Claim of 'exploitation' of carers as proposed supports to be debated in Dáil
THERE is a “naked level of exploitation” of carers in Ireland and “it’s about time that we actually faced up to this,” the Labour Party has claimed.
The remarks by Willie Penrose came as Labour prepares to table a Dáil motion demanding more support for carers of older people or those with disabilities in their own homes.
His party’s motion will be debated tomorrow and it proposes a number of measures including making Carer’s Allowance exempt from income tax.
Mr Penrose said this would be worth up to €90-per-week for those in receipt of the basic €219 payment depending on the rate of tax they pay.
The motion also calls for a new National Carers Strategy and a study into the income and living costs of carers.
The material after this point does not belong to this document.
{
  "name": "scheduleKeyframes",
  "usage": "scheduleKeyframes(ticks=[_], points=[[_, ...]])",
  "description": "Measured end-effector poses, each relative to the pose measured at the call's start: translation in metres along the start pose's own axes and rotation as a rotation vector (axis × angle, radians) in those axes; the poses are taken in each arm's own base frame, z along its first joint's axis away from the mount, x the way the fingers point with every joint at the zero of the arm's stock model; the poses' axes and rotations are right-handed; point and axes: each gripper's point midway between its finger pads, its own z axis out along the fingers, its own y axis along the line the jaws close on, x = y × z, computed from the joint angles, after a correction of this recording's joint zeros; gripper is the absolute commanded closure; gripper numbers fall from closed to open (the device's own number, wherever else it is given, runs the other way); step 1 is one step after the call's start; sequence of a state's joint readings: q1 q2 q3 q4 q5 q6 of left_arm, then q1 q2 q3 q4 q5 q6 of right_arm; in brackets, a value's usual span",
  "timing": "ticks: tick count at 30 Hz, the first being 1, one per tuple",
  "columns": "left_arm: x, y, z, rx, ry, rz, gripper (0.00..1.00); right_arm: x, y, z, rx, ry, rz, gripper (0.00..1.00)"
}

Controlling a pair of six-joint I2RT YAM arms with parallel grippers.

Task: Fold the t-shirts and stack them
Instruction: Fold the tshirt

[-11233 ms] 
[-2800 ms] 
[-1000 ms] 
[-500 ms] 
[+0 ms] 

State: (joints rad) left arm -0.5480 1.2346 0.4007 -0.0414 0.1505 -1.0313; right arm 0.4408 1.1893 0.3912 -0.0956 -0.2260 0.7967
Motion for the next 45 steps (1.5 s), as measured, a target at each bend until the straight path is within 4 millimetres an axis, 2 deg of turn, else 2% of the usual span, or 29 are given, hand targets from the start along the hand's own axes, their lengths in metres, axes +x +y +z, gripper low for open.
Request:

It seeks to substantially reform the means test for the Carer’s Allowance with a long-term aim of abolishing it.
As an interim measure is suggests substantially increasing the income disregard in the next Budget, extending the range of allowable deductions and increasing the capital disregard in the means test.
The motion proposes increasing the hours a recipient of Carer’s Allowance or Carer’s Benefit can work or study from 15 to 18.5 hours per week.
Longford-Westmeath TD Mr Penrose argued: “For the past 20 years we have had caring on the cheap in this country.
“We’re absolutely exploiting carers.
“They don’t need our pity, they don’t need to be lionised or canonised or patronised.
“What they need is help when they require it.”
He said there are 355,000 carers in Ireland and just 85,000 get the Carer’s Allowance and that if they were all to “down tools” amid pressure on social care and hospitals “the whole place would collapse”.
Mr Penrose said that on average carers are providing 45-50 hours care per week with many getthing the carers allowance of €219.
He said: "it’s a naked level of exploitation and it’s about time that we actually faced up to this."
Mr Penrose said carers are “unsung heroes” and “now there’s a few bob in the kitty what better place to start allocating in an equitable and a fair basis than to carers.”